DATASET SECTION section start
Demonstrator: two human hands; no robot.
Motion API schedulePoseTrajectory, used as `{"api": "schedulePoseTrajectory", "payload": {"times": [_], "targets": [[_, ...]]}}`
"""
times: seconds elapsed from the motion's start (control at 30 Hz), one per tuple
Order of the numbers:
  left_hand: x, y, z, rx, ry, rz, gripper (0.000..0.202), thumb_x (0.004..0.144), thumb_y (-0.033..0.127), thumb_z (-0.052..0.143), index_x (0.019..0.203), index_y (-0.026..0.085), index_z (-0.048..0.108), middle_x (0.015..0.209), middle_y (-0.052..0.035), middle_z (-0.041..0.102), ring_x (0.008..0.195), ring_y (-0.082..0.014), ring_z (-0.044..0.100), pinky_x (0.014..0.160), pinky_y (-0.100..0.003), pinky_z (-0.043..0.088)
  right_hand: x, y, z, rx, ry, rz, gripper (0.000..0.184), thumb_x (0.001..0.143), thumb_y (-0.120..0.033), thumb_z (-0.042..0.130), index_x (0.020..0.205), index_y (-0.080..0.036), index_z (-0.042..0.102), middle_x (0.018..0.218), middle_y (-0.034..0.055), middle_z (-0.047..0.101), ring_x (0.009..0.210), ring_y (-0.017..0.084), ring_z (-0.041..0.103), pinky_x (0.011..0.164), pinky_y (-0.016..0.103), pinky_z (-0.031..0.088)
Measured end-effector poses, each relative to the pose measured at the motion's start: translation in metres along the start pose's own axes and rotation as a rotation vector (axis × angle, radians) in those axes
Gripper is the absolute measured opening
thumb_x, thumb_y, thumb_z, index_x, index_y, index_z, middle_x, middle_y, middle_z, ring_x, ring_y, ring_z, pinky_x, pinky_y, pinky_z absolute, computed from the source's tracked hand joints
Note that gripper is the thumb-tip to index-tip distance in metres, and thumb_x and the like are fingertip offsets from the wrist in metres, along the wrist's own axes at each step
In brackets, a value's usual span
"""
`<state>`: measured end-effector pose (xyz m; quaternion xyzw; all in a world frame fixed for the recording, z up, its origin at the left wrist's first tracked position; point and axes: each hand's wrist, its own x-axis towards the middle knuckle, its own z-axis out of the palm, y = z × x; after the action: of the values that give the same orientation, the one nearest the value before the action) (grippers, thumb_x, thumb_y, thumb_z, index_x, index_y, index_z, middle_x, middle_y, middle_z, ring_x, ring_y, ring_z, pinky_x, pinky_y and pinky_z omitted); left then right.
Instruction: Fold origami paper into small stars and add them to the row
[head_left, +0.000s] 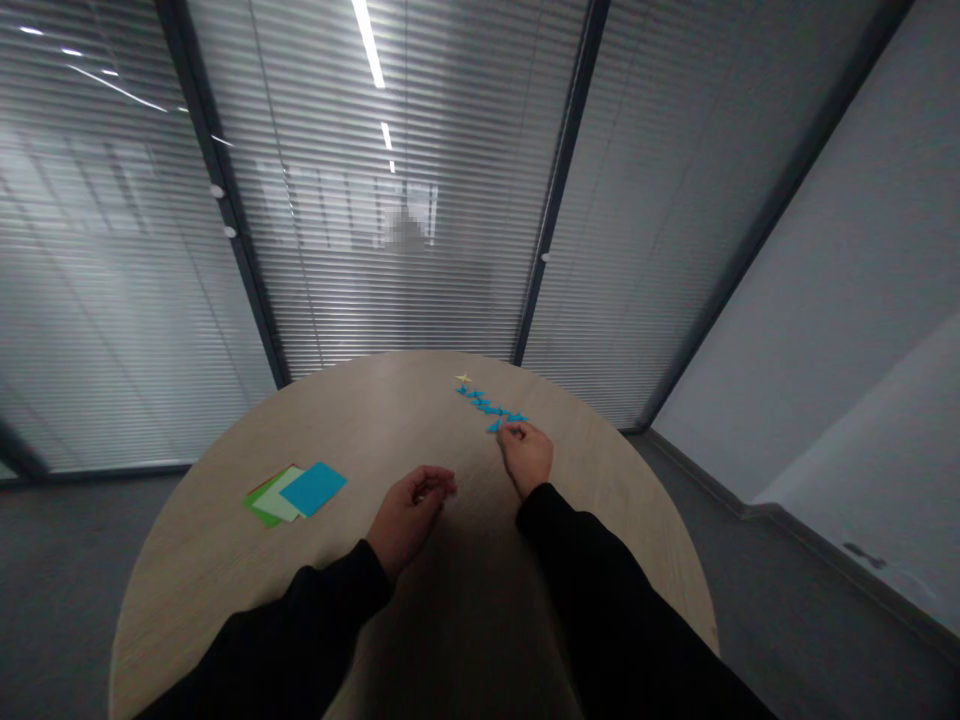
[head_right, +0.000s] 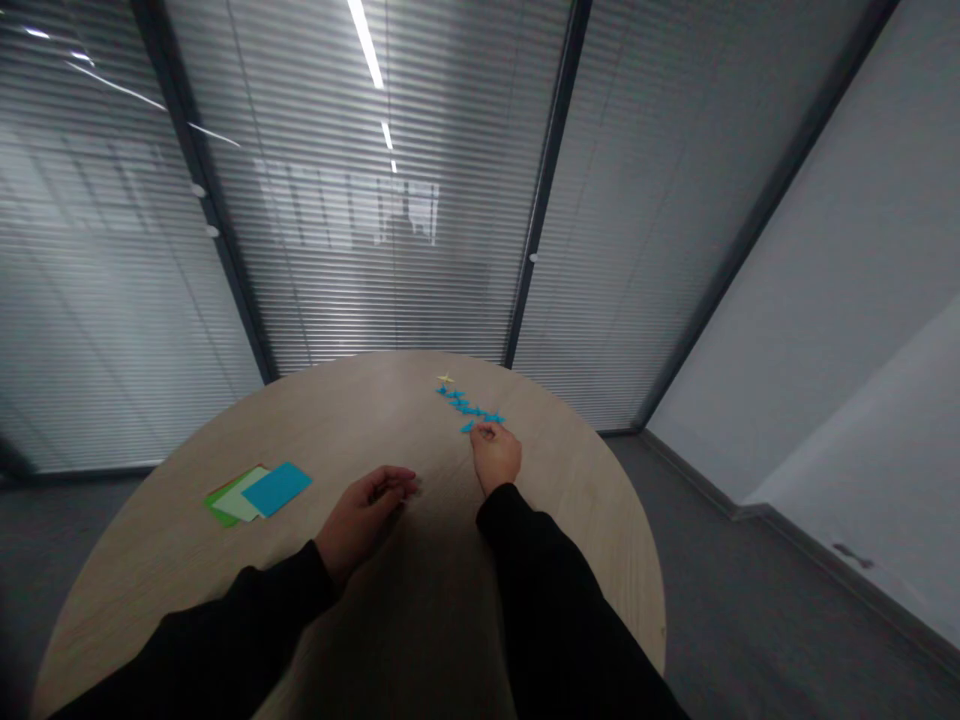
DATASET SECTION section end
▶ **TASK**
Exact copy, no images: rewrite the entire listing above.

▶ **RESPONSE TO THIS EXERCISE**
Demonstrator: two human hands; no robot.
Motion API schedulePoseTrajectory, used as `{"api": "schedulePoseTrajectory", "payload": {"times": [_], "targets": [[_, ...]]}}`
"""
times: seconds elapsed from the motion's start (control at 30 Hz), one per tuple
Order of the numbers:
  left_hand: x, y, z, rx, ry, rz, gripper (0.000..0.202), thumb_x (0.004..0.144), thumb_y (-0.033..0.127), thumb_z (-0.052..0.143), index_x (0.019..0.203), index_y (-0.026..0.085), index_z (-0.048..0.108), middle_x (0.015..0.209), middle_y (-0.052..0.035), middle_z (-0.041..0.102), ring_x (0.008..0.195), ring_y (-0.082..0.014), ring_z (-0.044..0.100), pinky_x (0.014..0.160), pinky_y (-0.100..0.003), pinky_z (-0.043..0.088)
  right_hand: x, y, z, rx, ry, rz, gripper (0.000..0.184), thumb_x (0.001..0.143), thumb_y (-0.120..0.033), thumb_z (-0.042..0.130), index_x (0.020..0.205), index_y (-0.080..0.036), index_z (-0.042..0.102), middle_x (0.018..0.218), middle_y (-0.034..0.055), middle_z (-0.047..0.101), ring_x (0.009..0.210), ring_y (-0.017..0.084), ring_z (-0.041..0.103), pinky_x (0.011..0.164), pinky_y (-0.016..0.103), pinky_z (-0.031..0.088)
Measured end-effector poses, each relative to the pose measured at the motion's start: translation in metres along the start pose's own axes and rotation as a rotation vector (axis × angle, radians) in those axes
Gripper is the absolute measured opening
thumb_x, thumb_y, thumb_z, index_x, index_y, index_z, middle_x, middle_y, middle_z, ring_x, ring_y, ring_z, pinky_x, pinky_y, pinky_z absolute, computed from the source's tracked hand joints
Note that gripper is the thumb-tip to index-tip distance in metres, and thumb_x and the like are fingertip offsets from the wrist in metres, along the wrist's own axes at each step
In brackets, a value's usual span
"""
`<state>`: measured end-effector pose (xyz m; quaternion xyzw; all in a world frame fixed for the recording, z up, its origin at the left wrist's first tracked position; point and axes: each hand's wrist, its own x-axis towards the middle knuckle, its own z-axis out of the palm, y = z × x; after the action: of the values that give the same orientation, the one nearest the value before the action) (grippers, thumb_x, thumb_y, thumb_z, index_x, index_y, index_z, middle_x, middle_y, middle_z, ring_x, ring_y, ring_z, pinky_x, pinky_y and pinky_z omitted); left then right.
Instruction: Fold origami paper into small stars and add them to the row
[head_left, +0.000s] 
[head_right, +0.000s] 

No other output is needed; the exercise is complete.